Hoboken Tea-Baggers

Dear Editor:
Recently, Hoboken’s Mayor and Council failed to approve a budget as required by state law. The resulting state takeover of local finances brought about Trenton’s imposition of a budget causing a substantial increase in local property taxes. The resulting public anger created conditions ripe for unfocused protests and demagoguery, just as in the Deep South and elsewhere the election of an African-American president aroused uneducated rednecks, ignorant of political processes, to make so-called “tea-bagger” disruptions of town meetings and even to bring firearms to their unruly rallies. Last fall, our own home-grown tea-baggers got headlines when they urged citizens to mass outside of City Hall, attend council meetings and make disruptive outbursts at such functions as candidate forums.
It’s hard to figure where these people come from. If they were raised in Hoboken, it’s proof that our schools have failed to teach Civics to show students how government works. Though past reformers circulated referendum petitions and passed new ordinances, these folks act more like third-grade cheerleaders, confronting council candidates with demands for pledges to cut spending and lower taxes by specific amounts. Although such pledges would be non-binding and would serve only to demonstrate the spinelessness of acquiescent candidates, several of them, especially our new Mayor and council members Cunningham and Bhalla, readily caved in and are now praising these know-nothings for their “leadership.”

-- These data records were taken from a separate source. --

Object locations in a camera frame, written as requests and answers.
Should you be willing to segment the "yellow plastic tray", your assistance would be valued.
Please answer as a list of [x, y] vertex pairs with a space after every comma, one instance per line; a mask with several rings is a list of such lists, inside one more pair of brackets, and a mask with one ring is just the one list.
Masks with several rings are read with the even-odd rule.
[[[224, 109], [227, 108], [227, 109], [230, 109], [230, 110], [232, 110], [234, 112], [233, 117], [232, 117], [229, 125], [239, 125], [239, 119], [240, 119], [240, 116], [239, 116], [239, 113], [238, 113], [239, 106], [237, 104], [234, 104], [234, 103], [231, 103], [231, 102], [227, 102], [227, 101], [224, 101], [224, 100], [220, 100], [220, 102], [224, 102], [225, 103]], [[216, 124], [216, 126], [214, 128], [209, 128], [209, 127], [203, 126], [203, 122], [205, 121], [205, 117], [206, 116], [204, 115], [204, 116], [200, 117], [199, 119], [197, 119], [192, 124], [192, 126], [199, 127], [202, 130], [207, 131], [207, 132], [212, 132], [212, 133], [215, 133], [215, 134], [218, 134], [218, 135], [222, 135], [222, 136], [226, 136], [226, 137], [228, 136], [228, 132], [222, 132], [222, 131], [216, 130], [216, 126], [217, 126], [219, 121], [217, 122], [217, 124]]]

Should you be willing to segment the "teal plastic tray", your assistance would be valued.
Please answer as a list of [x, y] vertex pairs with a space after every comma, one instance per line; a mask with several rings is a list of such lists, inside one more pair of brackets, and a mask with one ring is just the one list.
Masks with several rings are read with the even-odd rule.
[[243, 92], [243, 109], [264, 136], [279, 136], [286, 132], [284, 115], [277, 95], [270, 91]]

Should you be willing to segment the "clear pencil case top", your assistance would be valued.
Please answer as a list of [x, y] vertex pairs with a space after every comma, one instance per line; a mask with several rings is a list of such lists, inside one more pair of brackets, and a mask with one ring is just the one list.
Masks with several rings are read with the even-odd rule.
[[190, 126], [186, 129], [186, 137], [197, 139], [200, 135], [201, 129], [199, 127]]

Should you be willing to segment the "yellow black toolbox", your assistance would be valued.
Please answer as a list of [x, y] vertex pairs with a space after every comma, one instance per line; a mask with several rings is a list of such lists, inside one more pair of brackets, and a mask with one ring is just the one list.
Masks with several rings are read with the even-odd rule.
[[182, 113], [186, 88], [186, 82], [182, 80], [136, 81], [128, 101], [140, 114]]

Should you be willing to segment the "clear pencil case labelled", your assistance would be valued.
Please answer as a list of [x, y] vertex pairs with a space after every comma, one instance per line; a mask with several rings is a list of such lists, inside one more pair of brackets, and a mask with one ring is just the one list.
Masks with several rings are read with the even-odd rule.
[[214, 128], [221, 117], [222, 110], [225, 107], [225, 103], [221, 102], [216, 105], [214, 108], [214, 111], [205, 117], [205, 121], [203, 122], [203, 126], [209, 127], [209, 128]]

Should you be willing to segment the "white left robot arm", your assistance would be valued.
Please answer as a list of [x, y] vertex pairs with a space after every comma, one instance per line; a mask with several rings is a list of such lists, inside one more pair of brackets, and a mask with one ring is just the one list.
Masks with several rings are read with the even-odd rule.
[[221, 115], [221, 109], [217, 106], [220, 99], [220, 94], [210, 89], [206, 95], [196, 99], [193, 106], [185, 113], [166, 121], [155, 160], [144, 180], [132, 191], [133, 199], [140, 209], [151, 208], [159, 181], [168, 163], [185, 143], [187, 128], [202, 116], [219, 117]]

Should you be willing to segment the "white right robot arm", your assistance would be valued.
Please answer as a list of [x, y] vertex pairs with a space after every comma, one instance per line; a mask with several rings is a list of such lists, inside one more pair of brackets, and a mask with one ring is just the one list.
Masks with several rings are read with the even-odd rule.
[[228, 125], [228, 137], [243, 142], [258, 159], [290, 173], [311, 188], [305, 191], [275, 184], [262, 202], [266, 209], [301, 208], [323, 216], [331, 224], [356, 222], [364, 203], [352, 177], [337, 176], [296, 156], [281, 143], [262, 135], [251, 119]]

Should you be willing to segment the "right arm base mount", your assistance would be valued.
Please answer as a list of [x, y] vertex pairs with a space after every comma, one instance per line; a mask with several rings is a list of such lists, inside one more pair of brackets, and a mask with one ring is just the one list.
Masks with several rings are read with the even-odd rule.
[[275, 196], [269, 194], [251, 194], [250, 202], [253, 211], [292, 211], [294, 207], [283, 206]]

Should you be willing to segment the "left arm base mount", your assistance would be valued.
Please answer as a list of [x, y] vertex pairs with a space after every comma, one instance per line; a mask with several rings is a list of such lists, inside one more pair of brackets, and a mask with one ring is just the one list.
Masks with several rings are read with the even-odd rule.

Now, the know-nothings want Trenton to pre-empt local governments in negotiations with employees’ unions, especially the police and firefighters’ representatives. Ignoring pending bills waiting for legislative action that would reduce cities’ required payments into state benefit funds, they want us to write to the governor and state legislators urging that vacancies on the Public Employee Relations Commission, the state’s equivalent to the National Labor Relations Board, not be filled. This shows our home-grown tea-baggers’ total ignorance of the law and practice of labor relations. These ignorant malcontents are convinced that the root of Hoboken’s fiscal plight lies in overly generous wages and benefits paid to or on behalf of the municipal work force. The group makes no attempt to hide its anti-labor aims. Knowing little about the legal and practical process of collective bargaining, they now ask residents to pressure state government to limit municipalities’ ability to afford decent pay and benefits to their employees. Because certain recent public safety personnel have received outsized retirement payments, they are focusing on police and fire services.
Bottom line: these ignorant clowns seem to want to live in a place without adequate police and fire protection. They want their children taught by underpaid instructors, or maybe, like so many of the red-neck tea-baggers, they prefer home schooling.
They are still trying to get publicity. Unfortunately, The Reporter is giving it to them by publishing letters from them and their weak-kneed supporters. It’s time that The Reporter (and the mayor and council, too) concentrated on the real issues.